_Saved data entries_

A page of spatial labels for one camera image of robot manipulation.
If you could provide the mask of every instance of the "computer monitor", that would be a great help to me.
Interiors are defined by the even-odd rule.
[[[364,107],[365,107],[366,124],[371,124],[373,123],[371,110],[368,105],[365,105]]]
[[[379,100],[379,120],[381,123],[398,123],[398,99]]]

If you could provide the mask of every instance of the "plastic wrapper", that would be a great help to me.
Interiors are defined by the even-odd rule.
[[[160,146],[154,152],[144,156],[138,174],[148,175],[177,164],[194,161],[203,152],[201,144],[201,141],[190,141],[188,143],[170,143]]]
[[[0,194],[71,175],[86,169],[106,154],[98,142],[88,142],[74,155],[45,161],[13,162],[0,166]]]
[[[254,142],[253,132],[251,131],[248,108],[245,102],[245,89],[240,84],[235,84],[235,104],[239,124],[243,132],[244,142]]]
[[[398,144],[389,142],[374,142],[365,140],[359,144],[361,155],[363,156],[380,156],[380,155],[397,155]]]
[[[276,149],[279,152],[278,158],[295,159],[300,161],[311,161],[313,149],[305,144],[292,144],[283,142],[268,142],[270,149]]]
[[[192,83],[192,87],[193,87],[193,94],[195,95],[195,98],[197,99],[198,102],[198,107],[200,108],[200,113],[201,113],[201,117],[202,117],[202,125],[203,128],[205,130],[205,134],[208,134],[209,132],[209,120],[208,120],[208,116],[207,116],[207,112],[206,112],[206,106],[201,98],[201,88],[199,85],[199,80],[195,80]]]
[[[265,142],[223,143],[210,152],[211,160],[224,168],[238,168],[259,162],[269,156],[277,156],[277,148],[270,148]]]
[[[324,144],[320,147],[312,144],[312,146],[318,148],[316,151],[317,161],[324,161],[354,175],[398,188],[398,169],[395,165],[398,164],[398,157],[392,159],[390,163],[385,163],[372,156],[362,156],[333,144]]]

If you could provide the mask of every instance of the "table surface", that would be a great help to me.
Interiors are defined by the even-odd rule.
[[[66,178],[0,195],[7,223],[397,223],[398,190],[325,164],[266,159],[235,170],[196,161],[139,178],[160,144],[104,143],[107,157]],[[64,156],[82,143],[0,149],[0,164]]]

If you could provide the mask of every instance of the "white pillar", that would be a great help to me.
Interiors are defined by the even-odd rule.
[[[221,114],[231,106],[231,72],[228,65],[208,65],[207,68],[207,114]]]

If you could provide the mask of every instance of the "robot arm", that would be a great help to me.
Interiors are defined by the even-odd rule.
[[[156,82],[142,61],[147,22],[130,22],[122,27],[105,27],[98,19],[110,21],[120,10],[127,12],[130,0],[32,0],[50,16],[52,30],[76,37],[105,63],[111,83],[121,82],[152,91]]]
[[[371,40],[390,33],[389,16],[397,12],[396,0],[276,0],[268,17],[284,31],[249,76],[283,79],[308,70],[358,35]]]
--
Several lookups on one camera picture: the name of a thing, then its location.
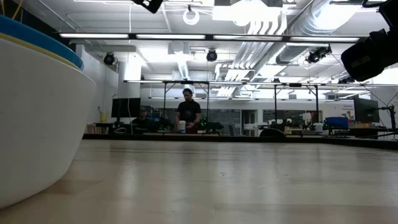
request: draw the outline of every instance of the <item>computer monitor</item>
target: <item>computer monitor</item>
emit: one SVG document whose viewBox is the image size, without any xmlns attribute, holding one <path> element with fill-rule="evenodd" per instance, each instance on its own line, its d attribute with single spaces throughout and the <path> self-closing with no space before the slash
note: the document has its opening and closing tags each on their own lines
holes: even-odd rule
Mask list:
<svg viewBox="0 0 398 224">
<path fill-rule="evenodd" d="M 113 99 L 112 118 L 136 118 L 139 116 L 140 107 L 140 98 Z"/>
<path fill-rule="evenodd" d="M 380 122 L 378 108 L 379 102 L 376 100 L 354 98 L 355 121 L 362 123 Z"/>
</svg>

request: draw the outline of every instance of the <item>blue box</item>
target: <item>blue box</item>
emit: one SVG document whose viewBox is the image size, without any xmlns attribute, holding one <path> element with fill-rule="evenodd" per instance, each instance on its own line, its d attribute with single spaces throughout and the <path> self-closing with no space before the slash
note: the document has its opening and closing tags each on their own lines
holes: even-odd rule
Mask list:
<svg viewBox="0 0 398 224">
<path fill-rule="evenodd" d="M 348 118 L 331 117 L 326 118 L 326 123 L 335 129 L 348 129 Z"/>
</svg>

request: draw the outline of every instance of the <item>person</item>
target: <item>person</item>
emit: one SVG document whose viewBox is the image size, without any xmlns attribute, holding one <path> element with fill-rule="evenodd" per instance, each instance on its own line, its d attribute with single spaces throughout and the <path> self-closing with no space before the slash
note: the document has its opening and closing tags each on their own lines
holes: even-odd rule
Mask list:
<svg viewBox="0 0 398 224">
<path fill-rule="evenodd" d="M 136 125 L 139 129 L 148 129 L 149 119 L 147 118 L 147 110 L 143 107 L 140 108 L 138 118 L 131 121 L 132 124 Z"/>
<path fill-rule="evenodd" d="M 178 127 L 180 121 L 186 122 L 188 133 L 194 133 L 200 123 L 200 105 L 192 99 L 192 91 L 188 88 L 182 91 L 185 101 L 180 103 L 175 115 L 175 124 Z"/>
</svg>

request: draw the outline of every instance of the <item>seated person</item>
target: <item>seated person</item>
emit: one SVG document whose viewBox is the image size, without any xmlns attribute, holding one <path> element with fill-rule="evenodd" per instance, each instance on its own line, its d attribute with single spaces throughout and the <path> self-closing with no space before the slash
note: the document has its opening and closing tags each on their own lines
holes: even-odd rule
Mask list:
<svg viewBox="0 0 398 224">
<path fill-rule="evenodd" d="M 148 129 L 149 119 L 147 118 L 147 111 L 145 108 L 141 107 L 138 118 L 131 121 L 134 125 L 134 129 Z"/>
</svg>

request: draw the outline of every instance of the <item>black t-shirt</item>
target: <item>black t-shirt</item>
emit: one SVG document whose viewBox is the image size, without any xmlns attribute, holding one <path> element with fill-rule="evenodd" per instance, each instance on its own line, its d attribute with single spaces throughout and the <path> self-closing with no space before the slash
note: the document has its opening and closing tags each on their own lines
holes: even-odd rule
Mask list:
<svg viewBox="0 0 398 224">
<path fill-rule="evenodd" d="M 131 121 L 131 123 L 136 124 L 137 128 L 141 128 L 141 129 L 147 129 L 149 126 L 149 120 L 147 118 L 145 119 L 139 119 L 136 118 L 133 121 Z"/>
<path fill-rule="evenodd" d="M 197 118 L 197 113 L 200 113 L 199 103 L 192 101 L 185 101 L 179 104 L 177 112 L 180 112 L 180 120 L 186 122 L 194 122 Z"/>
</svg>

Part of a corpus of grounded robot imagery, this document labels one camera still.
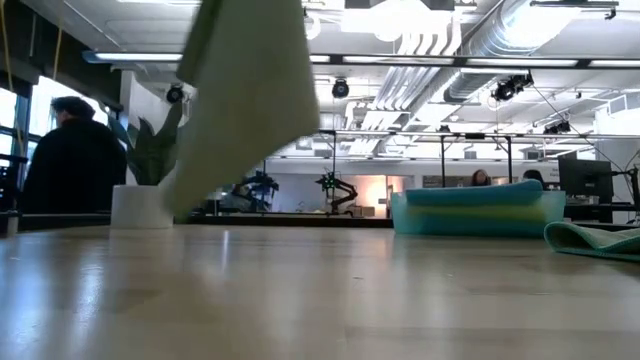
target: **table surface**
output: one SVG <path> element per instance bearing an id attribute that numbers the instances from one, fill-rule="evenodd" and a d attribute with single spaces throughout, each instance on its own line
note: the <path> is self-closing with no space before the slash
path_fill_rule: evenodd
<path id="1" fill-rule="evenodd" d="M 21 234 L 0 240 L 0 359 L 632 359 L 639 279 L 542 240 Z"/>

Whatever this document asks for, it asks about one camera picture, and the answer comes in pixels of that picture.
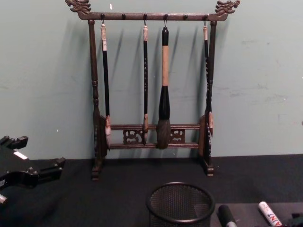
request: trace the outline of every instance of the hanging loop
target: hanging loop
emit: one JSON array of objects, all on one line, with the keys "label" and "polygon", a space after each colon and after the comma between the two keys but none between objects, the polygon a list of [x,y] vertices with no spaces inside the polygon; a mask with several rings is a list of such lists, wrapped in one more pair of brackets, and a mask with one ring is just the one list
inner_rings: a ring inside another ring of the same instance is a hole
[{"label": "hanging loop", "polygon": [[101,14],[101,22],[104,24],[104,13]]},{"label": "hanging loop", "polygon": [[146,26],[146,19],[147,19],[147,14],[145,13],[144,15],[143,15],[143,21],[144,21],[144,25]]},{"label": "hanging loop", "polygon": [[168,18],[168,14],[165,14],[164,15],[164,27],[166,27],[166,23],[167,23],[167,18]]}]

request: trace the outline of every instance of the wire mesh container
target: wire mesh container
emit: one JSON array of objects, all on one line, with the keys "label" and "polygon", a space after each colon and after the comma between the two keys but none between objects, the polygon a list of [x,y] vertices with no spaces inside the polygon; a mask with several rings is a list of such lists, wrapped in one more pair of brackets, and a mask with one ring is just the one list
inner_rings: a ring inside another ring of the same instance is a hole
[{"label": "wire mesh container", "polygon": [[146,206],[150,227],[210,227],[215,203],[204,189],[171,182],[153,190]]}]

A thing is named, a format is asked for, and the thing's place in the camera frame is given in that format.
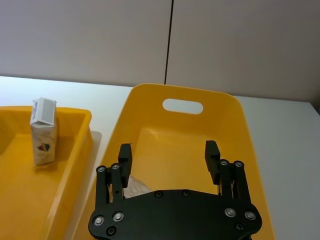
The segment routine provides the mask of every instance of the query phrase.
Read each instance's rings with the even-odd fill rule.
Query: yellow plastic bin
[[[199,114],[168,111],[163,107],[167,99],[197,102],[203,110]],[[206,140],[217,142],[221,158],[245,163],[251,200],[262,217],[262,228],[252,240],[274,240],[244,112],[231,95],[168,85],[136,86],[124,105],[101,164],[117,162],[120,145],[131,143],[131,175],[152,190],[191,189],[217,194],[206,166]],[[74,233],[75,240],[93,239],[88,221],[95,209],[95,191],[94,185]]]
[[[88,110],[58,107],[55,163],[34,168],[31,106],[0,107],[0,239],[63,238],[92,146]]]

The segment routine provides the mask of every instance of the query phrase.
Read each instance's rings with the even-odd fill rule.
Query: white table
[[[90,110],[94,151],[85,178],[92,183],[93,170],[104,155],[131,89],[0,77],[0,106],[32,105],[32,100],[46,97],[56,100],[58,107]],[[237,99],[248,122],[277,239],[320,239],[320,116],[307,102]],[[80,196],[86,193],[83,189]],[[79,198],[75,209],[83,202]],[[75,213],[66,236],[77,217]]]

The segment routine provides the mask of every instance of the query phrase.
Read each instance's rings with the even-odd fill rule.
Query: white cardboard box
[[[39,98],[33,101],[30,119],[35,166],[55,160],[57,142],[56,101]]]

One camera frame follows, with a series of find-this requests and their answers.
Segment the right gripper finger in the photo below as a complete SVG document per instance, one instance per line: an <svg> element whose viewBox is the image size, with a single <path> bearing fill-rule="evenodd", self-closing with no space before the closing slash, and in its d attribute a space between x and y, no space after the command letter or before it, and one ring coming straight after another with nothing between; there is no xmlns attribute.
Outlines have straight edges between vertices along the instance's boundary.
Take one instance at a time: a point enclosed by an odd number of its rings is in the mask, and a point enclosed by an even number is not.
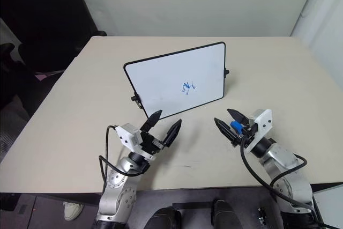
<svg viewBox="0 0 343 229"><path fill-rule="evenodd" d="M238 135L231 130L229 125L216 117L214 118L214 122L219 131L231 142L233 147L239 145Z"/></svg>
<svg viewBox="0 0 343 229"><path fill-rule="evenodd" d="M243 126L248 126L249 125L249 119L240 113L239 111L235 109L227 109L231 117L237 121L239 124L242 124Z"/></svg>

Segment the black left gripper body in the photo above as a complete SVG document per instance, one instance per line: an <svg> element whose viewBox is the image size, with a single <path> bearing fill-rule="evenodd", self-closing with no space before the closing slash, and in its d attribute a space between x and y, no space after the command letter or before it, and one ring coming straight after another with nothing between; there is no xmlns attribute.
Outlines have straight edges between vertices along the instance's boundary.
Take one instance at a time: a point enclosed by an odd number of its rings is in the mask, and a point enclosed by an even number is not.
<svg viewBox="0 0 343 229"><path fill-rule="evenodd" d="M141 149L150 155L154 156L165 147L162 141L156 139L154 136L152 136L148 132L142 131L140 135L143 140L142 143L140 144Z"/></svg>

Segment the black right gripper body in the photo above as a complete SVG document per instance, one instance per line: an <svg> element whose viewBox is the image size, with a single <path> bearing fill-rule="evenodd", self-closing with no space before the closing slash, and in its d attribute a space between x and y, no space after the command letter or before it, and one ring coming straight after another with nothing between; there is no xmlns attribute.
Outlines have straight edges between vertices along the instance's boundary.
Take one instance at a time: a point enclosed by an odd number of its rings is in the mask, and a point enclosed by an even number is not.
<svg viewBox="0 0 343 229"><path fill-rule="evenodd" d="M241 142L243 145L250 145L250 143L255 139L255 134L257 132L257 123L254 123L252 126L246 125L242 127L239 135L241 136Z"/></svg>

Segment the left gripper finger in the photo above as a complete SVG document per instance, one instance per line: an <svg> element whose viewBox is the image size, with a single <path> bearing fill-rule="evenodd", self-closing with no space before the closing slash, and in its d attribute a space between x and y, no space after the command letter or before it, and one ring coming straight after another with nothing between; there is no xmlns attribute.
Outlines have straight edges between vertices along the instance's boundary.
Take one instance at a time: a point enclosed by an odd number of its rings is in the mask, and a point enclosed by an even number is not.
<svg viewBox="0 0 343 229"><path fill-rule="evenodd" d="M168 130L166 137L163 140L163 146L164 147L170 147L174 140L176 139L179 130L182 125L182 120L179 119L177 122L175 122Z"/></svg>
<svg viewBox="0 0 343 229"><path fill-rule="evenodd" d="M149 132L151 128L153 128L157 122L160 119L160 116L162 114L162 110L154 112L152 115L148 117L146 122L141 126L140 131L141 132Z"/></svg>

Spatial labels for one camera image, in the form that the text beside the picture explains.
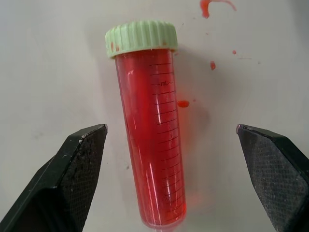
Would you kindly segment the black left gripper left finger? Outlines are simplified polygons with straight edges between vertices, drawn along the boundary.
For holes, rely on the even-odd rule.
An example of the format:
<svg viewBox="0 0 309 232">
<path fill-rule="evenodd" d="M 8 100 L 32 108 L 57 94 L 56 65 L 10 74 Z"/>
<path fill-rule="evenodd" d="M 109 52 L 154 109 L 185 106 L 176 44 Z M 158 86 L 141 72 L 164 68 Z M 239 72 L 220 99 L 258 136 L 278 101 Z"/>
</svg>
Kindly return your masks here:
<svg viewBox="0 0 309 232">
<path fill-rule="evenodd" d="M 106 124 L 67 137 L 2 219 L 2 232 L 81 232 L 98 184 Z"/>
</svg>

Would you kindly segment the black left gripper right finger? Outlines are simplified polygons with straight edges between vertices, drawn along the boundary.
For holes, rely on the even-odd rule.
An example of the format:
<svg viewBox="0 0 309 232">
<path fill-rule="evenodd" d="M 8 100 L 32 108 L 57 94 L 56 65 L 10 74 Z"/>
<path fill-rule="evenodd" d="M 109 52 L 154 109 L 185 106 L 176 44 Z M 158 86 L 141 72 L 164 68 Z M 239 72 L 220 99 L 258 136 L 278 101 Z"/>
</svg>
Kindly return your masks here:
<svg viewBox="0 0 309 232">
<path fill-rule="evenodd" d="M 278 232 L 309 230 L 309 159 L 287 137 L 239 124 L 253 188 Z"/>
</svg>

_What you are asked to do_
Among the lines above, find the ones containing "picture" and copy them.

_Worked solution_
Several lookups on one camera picture: the name of a thing, then its location.
Whatever this document asks for, it asks about one camera picture, and the answer comes in pixels of that picture.
Spatial labels for one camera image, in the form that the text beside the picture explains.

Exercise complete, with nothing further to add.